Наступательные цели России можно усмотреть в самом сближении Стратегии нацбезопасности с Основами культполитики, но главное — в третьем документе, который работает с ними в связке: указе о традиционных ценностях 2023 года. Критический характер ему и вправду придает не факт артикуляции этих ценностей, а его укорененность в госстратегиях: помимо нацбезопасности перечислены стратегии противодействия экстремизму, национальной политики, развития информационного общества и др. В преамбуле указа четко обозначена его задача — конкретизировать положения этих документов, определяющих развитие России. Если вынести сам набор «традиционных ценностей» за скобки, послание указа вращается вокруг противостояния внешним и внутренним врагам, желающим развалить Россию. На фоне развязанной войны в Украине ряд формулировок выглядит особо цинично: указание на то, что военная сила все чаще используется в мире как инструмент разрешения международных конфликтов, статья о важности «сбережения народа» и, главное, задача усилить роль России в миротворчестве.

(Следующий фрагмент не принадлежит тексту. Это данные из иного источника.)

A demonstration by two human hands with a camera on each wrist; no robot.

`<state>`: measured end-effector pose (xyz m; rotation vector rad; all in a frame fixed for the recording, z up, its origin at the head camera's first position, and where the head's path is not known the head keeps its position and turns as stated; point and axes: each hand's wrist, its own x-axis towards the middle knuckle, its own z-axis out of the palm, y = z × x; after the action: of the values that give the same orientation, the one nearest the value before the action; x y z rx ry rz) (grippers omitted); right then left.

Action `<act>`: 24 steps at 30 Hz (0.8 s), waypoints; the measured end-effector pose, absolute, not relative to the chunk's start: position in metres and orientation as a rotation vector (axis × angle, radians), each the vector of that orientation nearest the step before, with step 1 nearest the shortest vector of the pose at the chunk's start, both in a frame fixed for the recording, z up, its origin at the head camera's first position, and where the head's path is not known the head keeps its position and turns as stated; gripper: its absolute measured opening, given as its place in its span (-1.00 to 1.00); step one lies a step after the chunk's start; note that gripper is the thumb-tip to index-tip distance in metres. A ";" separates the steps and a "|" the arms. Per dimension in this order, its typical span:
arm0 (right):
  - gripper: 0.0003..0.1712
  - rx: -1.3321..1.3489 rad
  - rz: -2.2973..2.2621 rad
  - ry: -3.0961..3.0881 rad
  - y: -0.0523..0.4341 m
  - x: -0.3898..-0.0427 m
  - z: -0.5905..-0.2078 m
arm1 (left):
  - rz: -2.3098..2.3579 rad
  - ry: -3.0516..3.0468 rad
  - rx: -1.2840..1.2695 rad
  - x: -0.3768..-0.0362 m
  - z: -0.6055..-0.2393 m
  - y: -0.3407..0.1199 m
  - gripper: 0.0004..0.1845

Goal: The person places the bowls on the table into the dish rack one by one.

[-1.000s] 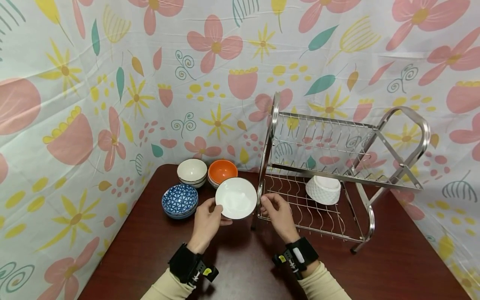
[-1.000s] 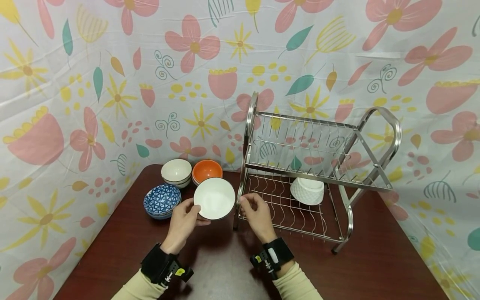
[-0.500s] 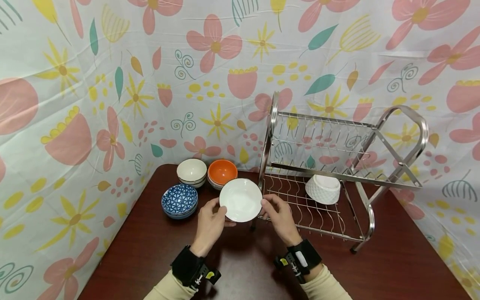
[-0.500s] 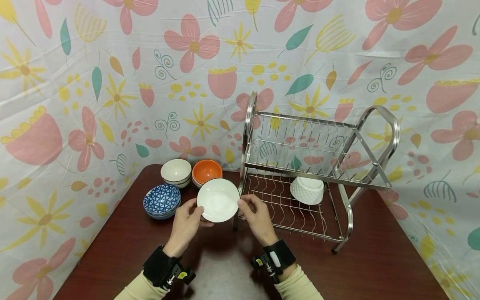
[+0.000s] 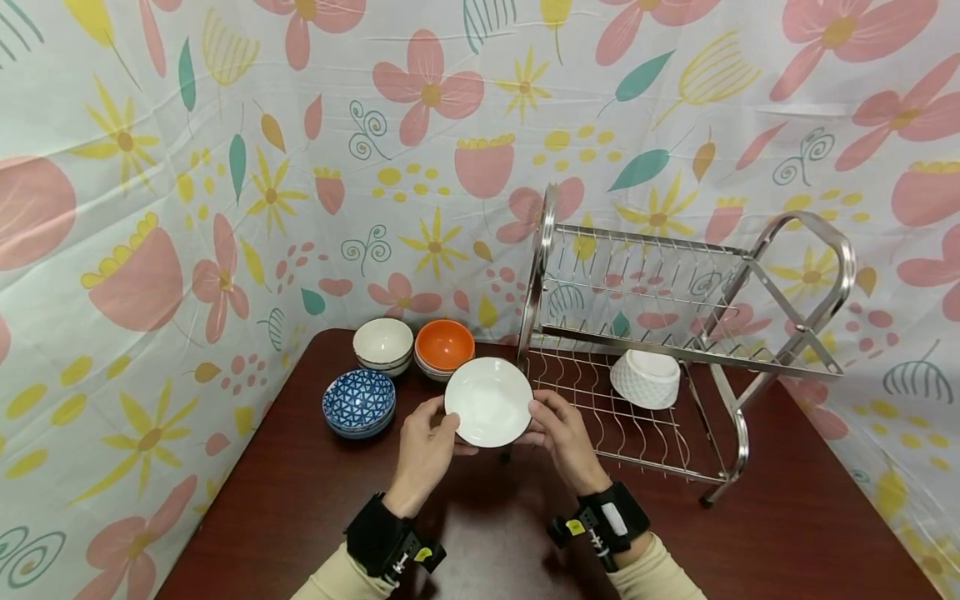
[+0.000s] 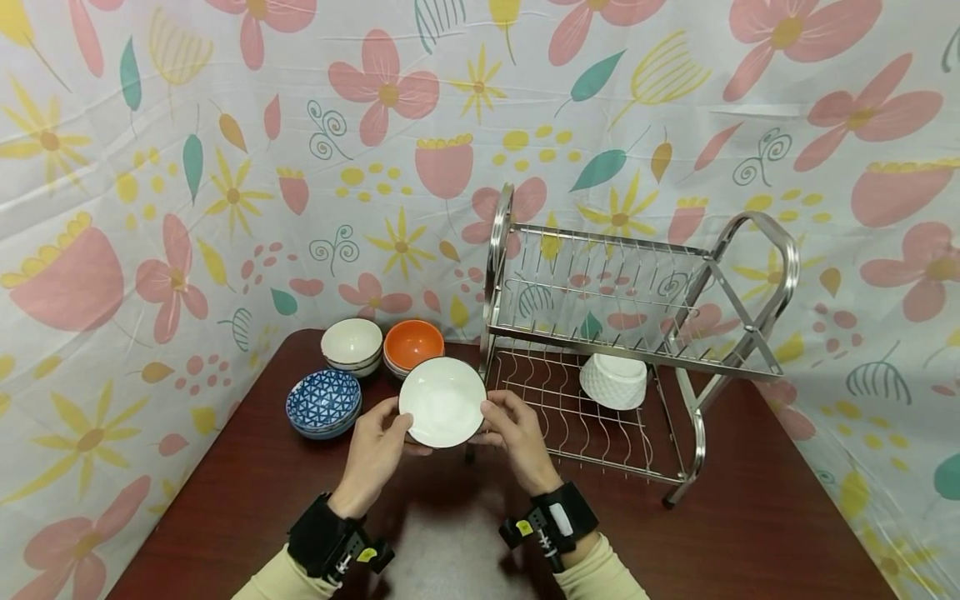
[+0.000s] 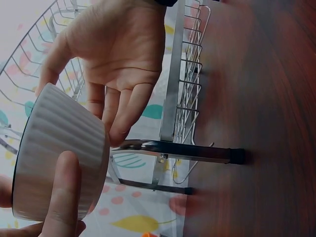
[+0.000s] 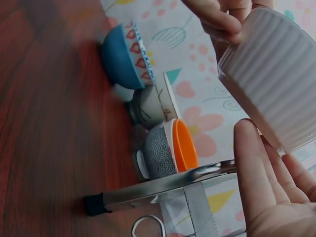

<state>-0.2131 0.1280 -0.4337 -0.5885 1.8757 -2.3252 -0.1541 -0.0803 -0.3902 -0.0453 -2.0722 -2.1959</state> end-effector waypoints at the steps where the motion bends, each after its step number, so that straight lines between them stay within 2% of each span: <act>1: -0.62 -0.588 -2.338 1.849 0.128 -0.213 -0.434 | -2.194 -2.072 -0.047 -0.154 -0.390 -0.080 -0.61; 12: -0.70 -0.526 -2.445 1.763 0.130 -0.211 -0.434 | -2.193 -2.081 -0.083 -0.156 -0.392 -0.077 -0.62; 19: -0.82 -0.516 -2.501 1.669 0.134 -0.212 -0.434 | -2.211 -2.039 -0.133 -0.166 -0.409 -0.073 -0.61; 24: -0.78 -0.514 -2.513 1.652 0.141 -0.212 -0.434 | -2.140 -2.049 -0.206 -0.169 -0.417 -0.071 -0.55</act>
<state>-0.2120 0.1405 -0.4341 -0.5145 1.6517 -2.5135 -0.1687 -0.0707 -0.4166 -0.2062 -2.0486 -2.1402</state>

Разъяснить последний пункт, вероятно, под силу только Владиславу Суркову. Ровно за неделю до российского вторжения в Украину он публикует статью, растиражированную кремлевскими СМИ, но не получившую широкого обсуждения. В ней он прогнозирует грядущие геополитические конфликты и не исключает скорого перехода к «контактной геополитике». С какой целью должен осуществиться этот переход? Дело в том, что России, в отличие от других участников геополитической игры, не «лень» и не «страшно». А еще ей «тесно и грустно и неловко» в установившихся границах «похабного мира». А Россия, заключает Сурков, выступает за мир, но не за «похабный» — за «правильный».
Выходит, что забота о своей культуре и вправду легитимирует российскую военную агрессию. Недаром, согласно кремлевскому и патриотическому слову, война в Украине — вынужденный и превентивный удар по «геополитическим врагам», в том числе наступавшим на территорию культуры и совративших своей культурой прежних союзников России. Эта мысль сама по себе достаточно вызывающа. Однако не менее вызывающе и другое. Найденный Кремлем суверенитет, обратившись к культуре, словно по ошибке соединил в себе две противоборствующие идеи: старую идею крупной, единой и агрессивной государственности с идеей новой, изначально исходящей из намерения отстаивать социокультурные различия. Этот взрывной синтез пришелся под стать режиму, одновременно уповающему на единоличное управление и конкуренцию по неолиберальному образцу.
Культура стала пониматься как неисчерпаемое наследство, которое можно продавать внешним потребителям, а также паразитировать на сентиментальности потребителей внутренних. Политическим инструментом стали не сами культурные произведения и не их смыслы, а слепая любовь к культуре как набору общих семейных реликвий. Умиляться им и драться за них вроде бы незазорно. Умиление и грубость российской власти перешли в морализаторство и жестокость, порождая идеологические эксцессы вроде «традиционных ценностей», на защите которых теперь хором настаивают пропагандисты. За суверенитетом путинского государства оказалась чистая сила, ищущая свои родовые истоки, и абстрактная мораль, уходящая в темные историко-культурные глубины. Основанное на смутном ощущении своей культуры как великой, то есть особой, огромной и непостижимой — и больше ни на чем не основанное — моральное право определять, какой мир считать похабным, а какой правильным. И когда называть мир войной, а войну — миром.